[Problem] Only the lines from the start of the data through the one containing "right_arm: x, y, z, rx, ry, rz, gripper" belong in your answer; return them exactly.

[Data excerpt]

* * *

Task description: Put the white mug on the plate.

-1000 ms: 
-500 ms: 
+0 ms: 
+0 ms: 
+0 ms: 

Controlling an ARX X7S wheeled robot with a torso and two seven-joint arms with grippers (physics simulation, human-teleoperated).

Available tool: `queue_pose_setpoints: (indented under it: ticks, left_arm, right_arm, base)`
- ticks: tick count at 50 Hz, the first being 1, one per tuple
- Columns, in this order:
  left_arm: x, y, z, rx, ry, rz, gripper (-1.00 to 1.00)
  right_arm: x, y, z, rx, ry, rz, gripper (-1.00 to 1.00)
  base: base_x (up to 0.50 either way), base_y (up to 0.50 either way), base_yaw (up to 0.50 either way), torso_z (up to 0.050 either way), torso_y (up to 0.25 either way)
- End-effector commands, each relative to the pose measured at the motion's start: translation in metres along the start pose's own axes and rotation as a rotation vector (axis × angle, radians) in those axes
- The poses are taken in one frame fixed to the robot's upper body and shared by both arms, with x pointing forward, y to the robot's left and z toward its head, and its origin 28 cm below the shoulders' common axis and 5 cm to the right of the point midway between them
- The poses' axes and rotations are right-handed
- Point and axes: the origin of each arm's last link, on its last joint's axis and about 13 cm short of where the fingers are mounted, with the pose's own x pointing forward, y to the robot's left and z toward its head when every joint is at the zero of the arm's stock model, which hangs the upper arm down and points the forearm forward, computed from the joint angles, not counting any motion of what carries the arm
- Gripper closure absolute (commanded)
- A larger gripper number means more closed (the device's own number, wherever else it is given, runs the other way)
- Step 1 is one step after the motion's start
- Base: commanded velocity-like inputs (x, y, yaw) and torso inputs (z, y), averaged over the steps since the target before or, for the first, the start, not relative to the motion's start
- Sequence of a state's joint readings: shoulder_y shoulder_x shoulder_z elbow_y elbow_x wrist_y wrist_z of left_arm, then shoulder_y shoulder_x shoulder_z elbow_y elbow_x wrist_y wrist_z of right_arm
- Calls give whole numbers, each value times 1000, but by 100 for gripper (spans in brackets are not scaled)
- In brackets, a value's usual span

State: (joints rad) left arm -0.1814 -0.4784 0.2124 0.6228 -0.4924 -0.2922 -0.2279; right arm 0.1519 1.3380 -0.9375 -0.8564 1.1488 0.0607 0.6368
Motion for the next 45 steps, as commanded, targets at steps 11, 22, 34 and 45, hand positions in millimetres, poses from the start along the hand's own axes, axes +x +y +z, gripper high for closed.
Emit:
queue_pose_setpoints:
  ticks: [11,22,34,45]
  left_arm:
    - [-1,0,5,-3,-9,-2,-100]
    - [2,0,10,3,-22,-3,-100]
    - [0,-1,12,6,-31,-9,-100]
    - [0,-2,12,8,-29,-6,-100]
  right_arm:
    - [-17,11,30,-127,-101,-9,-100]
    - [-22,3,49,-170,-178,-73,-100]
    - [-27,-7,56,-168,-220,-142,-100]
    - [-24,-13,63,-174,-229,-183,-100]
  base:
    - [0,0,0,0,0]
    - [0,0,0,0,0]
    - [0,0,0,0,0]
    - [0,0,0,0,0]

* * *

[Expected answer]
Task description: Put the white mug on the plate.

-1000 ms: 
-500 ms: 
+0 ms: 
+0 ms: 
+0 ms: 

Controlling an ARX X7S wheeled robot with a torso and two seven-joint arms with grippers (physics simulation, human-teleoperated).

Available tool: `queue_pose_setpoints: (indented under it: ticks, left_arm, right_arm, base)`
- ticks: tick count at 50 Hz, the first being 1, one per tuple
- Columns, in this order:
  left_arm: x, y, z, rx, ry, rz, gripper (-1.00 to 1.00)
  right_arm: x, y, z, rx, ry, rz, gripper (-1.00 to 1.00)

The output is finished and nothing more is needed.